Caid Essebsi confirmed that there were parties opposed to the postponement, including the interim government, but "the important thing is to have free and transparent election in order to protect the reputation of Tunisia and to preserve the bright image of its revolution".
"We basically had two options: either to hold the election on July 24th under the supervision of the interior ministry or hold it on October 23rd and have a free and transparent election," the prime minister said.
The election date has been a source of contention between major political parties, the independent electoral commission and the interim government, which once insisted on the July 24th date.
However, recent negotiations between the varying political parties, the High Commission for the Realisation of Revolutionary Goals, the electoral commission and the government led to an agreement on a new date for the vote, according to Kamel Jendoubi, president of the electoral commission.
Yadh Ben Achour, head of the High Commission for the Realisation of Revolutionary Goals, confirmed that the October 23rd date would be satisfactory for all parties, given that it would be materially impossible to hold the election on July 24th.
"We support this date because we will have enough time to secure the necessary material, legal and technical conditions required for holding the election," said Hamma Hammami, Secretary-General of the Communist Workers' Party.
Ettajdid Movement Secretary-General Ahmed Ibrahim said, "The important thing is to hold a transparent and credible election. As political parties, we have to abide by this date and put an end to all exaggerations and accusations and shoulder our own responsibilities for the good of this country."
The most important outcome of the debate was the discussion between political parties, which allowed authorities to reach an agreement acceptable to everyone, according to Abd Waheb Hani, founder of the al-Majd party.
Abd Fattah Mourrou said that the accord necessitated approval of the new date. However, he inquired about the date of announcing the new constitution, suggesting it be January 14th next year.

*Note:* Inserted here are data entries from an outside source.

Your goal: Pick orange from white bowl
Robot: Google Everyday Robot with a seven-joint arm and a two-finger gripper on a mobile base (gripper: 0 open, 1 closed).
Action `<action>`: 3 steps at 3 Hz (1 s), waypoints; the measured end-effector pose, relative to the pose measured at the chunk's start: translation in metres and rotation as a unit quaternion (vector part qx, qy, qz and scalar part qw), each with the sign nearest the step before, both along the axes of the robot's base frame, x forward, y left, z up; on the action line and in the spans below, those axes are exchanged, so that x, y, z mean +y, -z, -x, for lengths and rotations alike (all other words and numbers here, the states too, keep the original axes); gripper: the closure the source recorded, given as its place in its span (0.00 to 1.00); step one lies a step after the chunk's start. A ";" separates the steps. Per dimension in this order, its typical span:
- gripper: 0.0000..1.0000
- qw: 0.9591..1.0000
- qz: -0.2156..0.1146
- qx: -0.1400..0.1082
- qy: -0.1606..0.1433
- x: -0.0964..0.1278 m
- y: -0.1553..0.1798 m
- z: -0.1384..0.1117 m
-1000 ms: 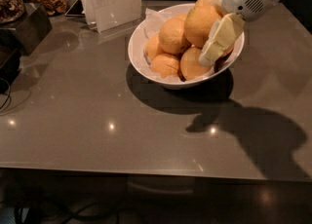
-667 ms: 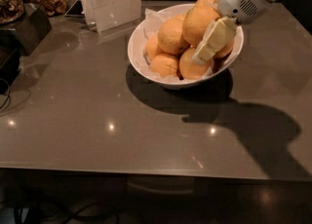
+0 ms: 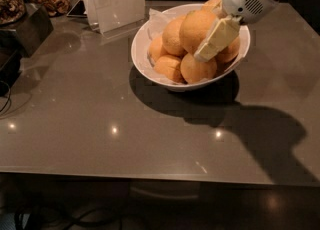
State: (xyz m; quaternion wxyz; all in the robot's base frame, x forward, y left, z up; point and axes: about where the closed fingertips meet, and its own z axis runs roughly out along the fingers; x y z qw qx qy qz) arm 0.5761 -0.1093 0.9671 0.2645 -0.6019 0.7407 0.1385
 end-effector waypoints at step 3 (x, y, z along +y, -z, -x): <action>1.00 1.000 -0.008 0.000 -0.007 0.001 -0.001 -0.002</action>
Offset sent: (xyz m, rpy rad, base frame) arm 0.0000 0.0000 0.0000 0.0000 0.0000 0.0000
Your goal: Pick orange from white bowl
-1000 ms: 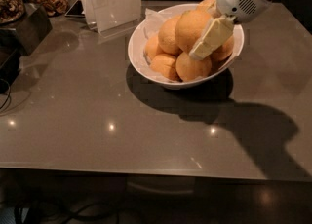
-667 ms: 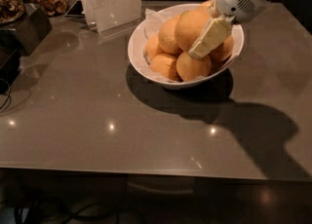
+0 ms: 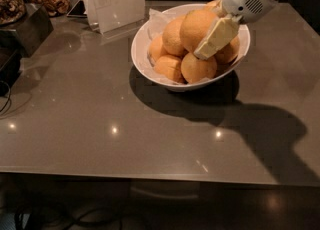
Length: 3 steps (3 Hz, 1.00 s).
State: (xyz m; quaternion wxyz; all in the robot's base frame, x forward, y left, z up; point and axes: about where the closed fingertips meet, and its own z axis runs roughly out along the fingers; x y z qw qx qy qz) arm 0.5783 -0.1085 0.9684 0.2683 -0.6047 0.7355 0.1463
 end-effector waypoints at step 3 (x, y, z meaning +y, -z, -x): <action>1.00 0.988 -0.149 0.024 -0.024 -0.037 -0.040 0.003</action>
Offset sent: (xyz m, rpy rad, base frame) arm -0.0011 -0.0437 0.0577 0.3586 0.0492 0.0797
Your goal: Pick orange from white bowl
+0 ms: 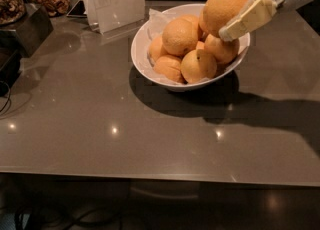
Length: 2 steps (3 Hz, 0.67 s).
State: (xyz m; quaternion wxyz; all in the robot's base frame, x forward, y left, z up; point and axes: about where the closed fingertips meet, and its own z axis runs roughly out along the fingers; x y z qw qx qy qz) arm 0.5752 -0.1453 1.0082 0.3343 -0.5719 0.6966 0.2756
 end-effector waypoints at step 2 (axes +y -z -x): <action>1.00 0.996 -0.063 0.069 0.015 -0.037 -0.008 0.046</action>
Offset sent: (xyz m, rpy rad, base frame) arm -0.1094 -0.0633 0.0057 0.1518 0.2975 0.0175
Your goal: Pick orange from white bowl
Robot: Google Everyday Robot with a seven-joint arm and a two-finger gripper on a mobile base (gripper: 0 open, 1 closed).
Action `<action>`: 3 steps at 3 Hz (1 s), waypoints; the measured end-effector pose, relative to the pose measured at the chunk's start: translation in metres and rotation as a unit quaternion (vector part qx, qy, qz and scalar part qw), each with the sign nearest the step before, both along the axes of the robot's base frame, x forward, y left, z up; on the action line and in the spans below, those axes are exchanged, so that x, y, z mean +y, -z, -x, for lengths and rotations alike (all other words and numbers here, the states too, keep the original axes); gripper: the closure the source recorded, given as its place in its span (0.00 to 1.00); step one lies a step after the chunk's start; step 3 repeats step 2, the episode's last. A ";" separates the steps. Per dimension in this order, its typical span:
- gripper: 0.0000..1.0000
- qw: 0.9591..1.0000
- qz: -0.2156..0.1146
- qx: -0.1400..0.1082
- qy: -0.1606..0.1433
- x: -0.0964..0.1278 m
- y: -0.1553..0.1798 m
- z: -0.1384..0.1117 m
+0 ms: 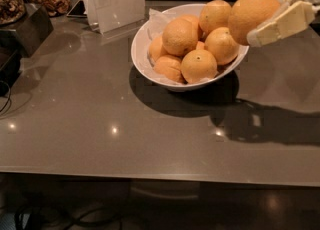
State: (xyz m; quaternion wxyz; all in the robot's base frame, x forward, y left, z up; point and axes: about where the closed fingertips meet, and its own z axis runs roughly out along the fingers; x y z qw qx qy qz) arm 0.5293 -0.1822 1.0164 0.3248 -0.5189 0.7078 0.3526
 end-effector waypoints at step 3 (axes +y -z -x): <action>1.00 0.999 -0.034 0.016 0.020 0.002 -0.002 0.002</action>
Offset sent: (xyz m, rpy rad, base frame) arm -0.0175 -0.0034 -0.0013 0.0383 0.0547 0.0043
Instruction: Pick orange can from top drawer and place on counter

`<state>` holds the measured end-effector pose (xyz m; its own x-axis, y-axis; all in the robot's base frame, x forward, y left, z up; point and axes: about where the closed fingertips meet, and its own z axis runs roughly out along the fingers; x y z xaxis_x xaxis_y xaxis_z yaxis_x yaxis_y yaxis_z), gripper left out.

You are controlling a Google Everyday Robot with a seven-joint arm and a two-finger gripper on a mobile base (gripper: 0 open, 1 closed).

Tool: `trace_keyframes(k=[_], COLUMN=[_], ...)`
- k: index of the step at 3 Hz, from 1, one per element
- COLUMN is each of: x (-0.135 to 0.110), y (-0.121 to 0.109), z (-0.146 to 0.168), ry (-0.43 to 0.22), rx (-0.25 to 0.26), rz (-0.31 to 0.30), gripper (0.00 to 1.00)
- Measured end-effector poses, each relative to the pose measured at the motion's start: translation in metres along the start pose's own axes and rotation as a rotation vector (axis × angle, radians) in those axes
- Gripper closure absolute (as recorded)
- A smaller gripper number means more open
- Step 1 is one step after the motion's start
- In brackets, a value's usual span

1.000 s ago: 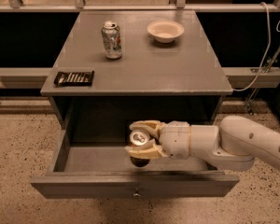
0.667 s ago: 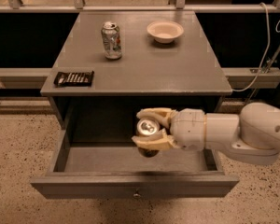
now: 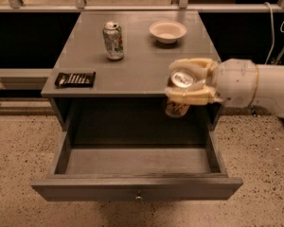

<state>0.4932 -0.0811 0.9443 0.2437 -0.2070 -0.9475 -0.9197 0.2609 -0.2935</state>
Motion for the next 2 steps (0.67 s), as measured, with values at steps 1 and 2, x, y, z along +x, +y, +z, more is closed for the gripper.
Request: trace_keyframes(k=[1,2], x=[-0.013,-0.011], y=[-0.066,-0.128], z=[-0.005,0.025], ry=[-0.030,-0.003], rx=[0.059,0.124], rz=[0.033,0.103], gripper=[1.00,1.00])
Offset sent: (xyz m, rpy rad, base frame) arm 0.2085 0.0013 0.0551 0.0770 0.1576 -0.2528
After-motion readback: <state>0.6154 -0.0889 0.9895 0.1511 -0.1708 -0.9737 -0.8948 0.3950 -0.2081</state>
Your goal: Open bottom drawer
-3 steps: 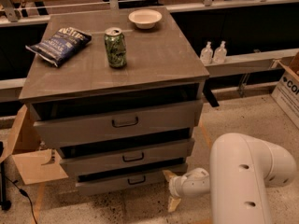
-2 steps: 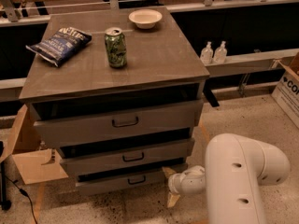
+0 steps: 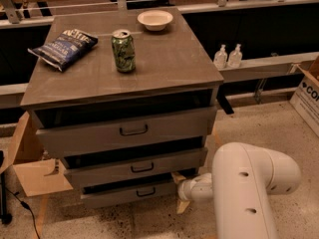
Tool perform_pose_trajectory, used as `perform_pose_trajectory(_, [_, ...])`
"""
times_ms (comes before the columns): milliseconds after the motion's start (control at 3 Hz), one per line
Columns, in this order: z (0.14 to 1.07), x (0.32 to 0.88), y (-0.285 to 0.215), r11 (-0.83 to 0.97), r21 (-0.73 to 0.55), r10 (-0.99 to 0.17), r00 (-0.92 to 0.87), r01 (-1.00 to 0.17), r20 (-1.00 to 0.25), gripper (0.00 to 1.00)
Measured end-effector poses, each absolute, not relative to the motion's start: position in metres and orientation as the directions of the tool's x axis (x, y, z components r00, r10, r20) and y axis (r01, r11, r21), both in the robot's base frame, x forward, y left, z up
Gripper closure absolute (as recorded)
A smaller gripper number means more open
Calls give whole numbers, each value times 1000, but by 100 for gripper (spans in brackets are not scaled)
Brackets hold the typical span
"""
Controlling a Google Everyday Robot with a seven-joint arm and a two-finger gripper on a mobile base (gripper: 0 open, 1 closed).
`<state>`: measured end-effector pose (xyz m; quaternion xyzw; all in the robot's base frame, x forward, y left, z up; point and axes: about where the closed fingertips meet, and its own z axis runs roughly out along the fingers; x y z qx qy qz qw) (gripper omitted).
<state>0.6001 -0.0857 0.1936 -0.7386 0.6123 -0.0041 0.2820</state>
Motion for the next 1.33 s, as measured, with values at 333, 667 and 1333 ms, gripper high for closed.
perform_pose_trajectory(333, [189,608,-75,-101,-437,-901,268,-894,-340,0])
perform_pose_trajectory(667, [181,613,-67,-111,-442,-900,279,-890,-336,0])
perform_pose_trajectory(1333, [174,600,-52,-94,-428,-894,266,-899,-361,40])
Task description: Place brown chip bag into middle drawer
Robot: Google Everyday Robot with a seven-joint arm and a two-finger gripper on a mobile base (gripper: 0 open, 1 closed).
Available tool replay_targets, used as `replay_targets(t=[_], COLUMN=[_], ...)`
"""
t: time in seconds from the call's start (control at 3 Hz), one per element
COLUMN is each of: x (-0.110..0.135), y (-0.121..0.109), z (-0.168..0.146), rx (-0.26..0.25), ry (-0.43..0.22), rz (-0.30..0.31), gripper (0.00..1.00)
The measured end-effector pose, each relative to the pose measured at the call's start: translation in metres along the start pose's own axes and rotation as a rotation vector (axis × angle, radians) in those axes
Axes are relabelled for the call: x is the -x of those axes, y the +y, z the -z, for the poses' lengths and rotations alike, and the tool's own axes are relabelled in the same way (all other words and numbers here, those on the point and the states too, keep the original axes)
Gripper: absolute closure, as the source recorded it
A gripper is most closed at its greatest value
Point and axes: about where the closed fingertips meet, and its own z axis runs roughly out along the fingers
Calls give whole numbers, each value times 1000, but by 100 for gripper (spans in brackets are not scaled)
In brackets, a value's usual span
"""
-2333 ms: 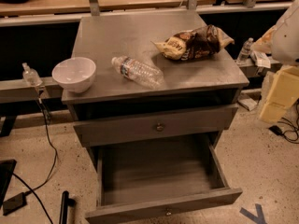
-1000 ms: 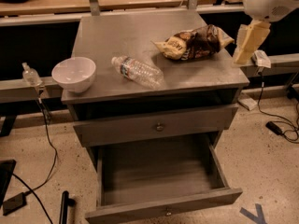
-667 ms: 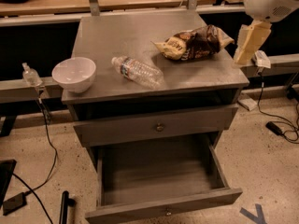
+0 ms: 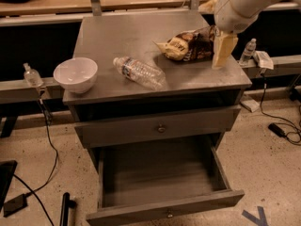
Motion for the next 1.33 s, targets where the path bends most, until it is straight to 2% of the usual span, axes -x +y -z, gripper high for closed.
replay_targets(t=[0.33, 0.67, 1.0, 1.33], x=[-19, -27, -27, -23], y=[-18, -28, -28, -27], z=[-62, -88, -108, -117], rx=[-9, -24, -17, -16], ry=[44, 46, 18, -21], rz=[28, 27, 39, 49], gripper=[0, 0, 18, 41])
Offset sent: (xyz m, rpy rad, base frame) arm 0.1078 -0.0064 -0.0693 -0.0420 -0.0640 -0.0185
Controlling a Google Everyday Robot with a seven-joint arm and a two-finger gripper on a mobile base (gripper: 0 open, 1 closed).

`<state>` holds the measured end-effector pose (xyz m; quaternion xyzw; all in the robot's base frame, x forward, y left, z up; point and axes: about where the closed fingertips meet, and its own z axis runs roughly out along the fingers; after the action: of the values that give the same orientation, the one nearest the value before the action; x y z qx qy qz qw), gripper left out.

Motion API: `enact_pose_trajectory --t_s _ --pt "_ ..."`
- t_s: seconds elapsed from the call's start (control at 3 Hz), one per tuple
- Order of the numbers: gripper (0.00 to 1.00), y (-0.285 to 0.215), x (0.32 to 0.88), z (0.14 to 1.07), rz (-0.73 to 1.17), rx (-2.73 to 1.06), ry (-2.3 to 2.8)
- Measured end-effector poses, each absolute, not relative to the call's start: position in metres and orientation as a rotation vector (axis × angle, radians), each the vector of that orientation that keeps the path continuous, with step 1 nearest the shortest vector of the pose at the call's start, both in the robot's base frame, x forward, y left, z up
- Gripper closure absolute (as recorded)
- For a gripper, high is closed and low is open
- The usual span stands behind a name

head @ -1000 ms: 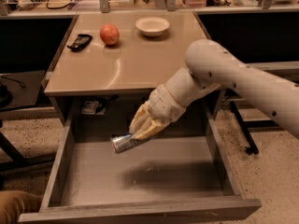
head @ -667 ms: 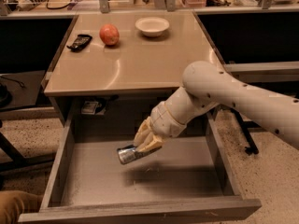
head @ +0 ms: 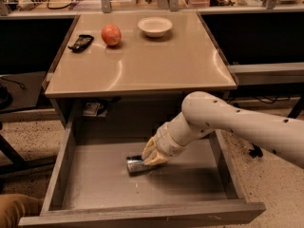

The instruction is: Place redbull can into top drawer

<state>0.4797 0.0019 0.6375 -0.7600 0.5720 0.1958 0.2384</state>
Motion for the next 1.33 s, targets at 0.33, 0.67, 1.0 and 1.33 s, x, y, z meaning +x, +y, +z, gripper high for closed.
enact_pose_trajectory --t_s 0.33,0.67,1.0,1.33 --pt "1.00 -0.0041 0.4847 0.6090 0.527 -2.024 1.672" --pt "0.81 -0.0037 0.4857 0.6091 0.526 -2.016 1.679" --pt "0.58 -0.0037 0.4857 0.6091 0.526 -2.016 1.679" --pt "0.34 -0.0037 0.4857 0.6090 0.526 -2.016 1.679"
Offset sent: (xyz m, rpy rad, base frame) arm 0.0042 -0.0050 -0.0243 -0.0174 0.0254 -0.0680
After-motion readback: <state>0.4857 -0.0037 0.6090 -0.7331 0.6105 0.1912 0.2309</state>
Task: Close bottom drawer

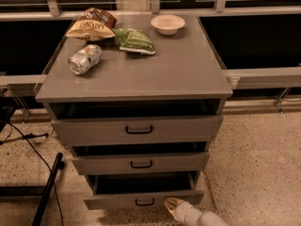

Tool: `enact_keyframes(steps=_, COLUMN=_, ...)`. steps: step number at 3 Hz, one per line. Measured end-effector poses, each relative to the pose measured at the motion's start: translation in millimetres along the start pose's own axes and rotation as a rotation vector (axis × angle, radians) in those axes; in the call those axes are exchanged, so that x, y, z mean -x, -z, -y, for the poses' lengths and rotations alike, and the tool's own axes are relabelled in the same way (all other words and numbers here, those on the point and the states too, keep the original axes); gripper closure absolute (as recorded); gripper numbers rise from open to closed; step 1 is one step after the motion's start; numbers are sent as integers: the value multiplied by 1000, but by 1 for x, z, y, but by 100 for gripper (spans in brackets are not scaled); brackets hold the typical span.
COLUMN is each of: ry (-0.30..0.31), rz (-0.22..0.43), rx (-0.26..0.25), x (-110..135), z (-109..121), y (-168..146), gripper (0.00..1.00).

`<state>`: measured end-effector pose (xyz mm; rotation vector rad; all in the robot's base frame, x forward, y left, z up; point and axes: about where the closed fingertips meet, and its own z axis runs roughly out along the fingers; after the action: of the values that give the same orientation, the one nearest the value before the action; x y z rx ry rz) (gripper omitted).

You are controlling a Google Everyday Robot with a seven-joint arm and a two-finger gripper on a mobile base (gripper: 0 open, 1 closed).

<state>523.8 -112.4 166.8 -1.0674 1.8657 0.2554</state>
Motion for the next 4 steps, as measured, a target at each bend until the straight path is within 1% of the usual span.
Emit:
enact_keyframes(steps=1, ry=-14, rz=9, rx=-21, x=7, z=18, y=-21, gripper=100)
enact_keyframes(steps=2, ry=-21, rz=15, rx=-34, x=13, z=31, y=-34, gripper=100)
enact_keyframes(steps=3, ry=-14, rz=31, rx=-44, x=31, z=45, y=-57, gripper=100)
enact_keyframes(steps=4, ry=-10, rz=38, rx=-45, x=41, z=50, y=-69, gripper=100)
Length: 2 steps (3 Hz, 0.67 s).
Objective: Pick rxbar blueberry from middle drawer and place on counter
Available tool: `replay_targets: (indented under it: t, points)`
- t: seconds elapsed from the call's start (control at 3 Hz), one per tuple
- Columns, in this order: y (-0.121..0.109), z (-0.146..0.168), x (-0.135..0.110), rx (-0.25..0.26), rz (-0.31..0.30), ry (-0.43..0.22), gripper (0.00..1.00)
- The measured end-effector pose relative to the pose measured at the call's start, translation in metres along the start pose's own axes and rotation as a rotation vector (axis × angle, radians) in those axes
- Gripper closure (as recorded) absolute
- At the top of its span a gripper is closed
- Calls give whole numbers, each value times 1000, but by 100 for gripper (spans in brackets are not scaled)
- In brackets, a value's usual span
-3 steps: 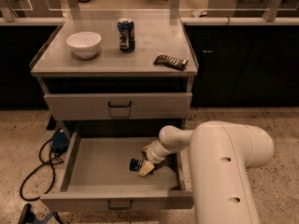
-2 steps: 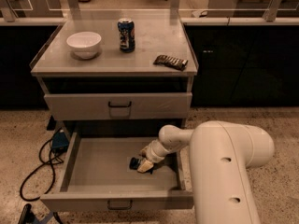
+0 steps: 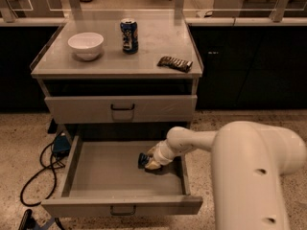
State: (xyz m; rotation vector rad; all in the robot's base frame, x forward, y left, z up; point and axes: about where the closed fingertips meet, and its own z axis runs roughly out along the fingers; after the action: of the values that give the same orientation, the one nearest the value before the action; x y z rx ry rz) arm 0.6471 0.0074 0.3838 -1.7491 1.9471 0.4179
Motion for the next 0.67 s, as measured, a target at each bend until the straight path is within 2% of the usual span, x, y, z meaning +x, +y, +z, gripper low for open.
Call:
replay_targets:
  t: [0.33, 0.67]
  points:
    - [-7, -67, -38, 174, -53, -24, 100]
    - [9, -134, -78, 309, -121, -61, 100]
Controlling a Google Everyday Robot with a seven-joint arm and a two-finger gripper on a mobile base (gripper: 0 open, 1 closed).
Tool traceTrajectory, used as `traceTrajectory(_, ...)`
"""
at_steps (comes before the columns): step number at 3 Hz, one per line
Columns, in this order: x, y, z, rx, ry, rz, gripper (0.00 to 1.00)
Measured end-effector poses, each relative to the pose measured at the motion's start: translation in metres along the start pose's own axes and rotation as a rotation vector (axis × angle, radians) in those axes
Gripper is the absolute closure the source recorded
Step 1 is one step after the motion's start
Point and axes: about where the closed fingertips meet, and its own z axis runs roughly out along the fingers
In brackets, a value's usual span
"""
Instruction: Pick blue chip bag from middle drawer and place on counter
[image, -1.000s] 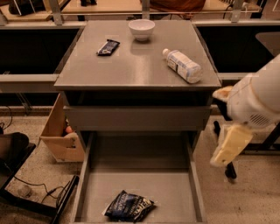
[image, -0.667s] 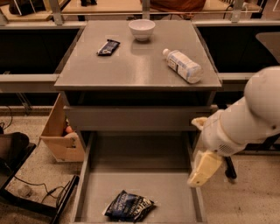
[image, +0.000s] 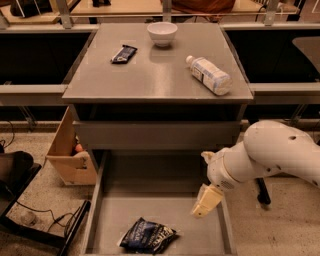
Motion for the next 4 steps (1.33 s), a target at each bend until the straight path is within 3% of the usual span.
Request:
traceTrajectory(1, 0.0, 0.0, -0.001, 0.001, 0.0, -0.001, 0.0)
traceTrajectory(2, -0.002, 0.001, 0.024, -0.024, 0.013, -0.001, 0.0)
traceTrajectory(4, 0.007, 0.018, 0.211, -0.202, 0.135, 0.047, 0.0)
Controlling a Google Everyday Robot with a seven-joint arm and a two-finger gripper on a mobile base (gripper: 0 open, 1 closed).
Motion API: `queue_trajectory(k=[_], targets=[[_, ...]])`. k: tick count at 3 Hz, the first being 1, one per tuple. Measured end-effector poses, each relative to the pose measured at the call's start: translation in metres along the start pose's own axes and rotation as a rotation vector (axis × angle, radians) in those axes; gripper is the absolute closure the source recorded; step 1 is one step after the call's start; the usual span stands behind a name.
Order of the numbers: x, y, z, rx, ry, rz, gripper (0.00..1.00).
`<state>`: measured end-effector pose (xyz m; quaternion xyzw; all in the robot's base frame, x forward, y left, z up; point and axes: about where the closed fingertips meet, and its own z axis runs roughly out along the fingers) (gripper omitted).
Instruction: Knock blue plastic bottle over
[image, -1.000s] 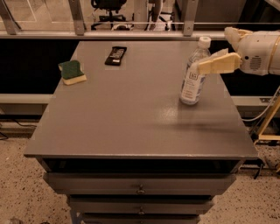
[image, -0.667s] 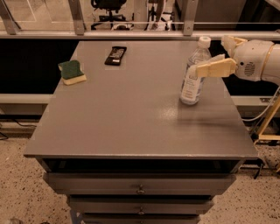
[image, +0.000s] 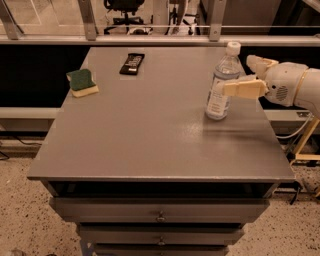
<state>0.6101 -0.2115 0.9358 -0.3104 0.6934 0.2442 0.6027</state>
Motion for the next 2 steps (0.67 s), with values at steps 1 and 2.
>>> queue_trajectory(k=[1,2], targets=[[0.0087,0.0004,-0.0002,-0.009,-0.021,0.015,0.39],[0.0145,0.0044,0.0031,-0.033,-0.04,0.032,0.62]])
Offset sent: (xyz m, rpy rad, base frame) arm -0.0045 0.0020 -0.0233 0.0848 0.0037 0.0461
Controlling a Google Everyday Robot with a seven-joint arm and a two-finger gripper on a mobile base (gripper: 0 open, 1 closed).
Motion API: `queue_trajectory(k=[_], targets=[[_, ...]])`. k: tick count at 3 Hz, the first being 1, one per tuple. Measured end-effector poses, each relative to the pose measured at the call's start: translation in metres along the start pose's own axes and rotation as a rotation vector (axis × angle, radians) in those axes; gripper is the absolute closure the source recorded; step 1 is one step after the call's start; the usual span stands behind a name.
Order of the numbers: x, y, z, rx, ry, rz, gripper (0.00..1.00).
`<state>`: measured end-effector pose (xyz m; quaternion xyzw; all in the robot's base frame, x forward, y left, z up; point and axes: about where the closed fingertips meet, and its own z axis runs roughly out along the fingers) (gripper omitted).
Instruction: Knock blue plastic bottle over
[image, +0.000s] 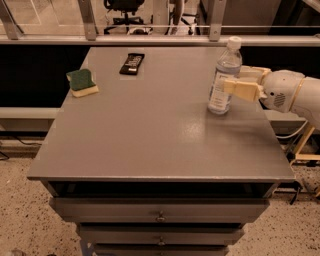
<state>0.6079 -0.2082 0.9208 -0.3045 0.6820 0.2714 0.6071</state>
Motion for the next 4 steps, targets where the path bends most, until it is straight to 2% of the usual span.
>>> queue_trajectory(k=[1,2,3,4], targets=[[-0.016,-0.003,0.001,0.022,-0.054,0.001,0.86],[-0.048,-0.006,0.005,0.046,-0.077,-0.038,1.0],[-0.087,0.02,0.025,0.006,0.016,-0.132,1.0],[-0.108,0.035,0.041,-0.047,0.189,-0.223,1.0]])
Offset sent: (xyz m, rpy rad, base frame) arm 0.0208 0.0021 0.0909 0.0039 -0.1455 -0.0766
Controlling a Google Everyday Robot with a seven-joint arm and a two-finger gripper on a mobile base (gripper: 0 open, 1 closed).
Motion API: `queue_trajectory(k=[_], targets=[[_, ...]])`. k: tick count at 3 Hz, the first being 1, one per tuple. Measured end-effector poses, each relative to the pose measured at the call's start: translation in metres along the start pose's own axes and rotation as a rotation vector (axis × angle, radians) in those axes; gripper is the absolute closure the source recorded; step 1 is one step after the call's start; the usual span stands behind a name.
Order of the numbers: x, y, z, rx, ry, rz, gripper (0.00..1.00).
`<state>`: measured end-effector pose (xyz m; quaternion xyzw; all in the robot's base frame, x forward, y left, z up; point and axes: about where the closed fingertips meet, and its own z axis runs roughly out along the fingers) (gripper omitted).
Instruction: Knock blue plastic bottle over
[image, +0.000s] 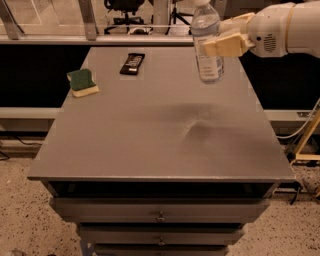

"We consider the government's position from the election to be encouraging and we will positively respond to it," Ennahda spokesperson Noureddine Bhiri said. Previously, the Islamist party was a proponent of the July 24th date.
The Movement of Socialist Democrats also backed the new date, with party representative Chorki Belaid saying it was a response to the need to hold pluralistic, democratic and transparent elections.
"If this postponement is in the interest of the country and will lead us to democracy, then there is no problem, especially as it will give us enough time to get to know all the political parties and read their programmes so that the election may be fair and give everyone a chance to take part," said Radhouane Bchairi.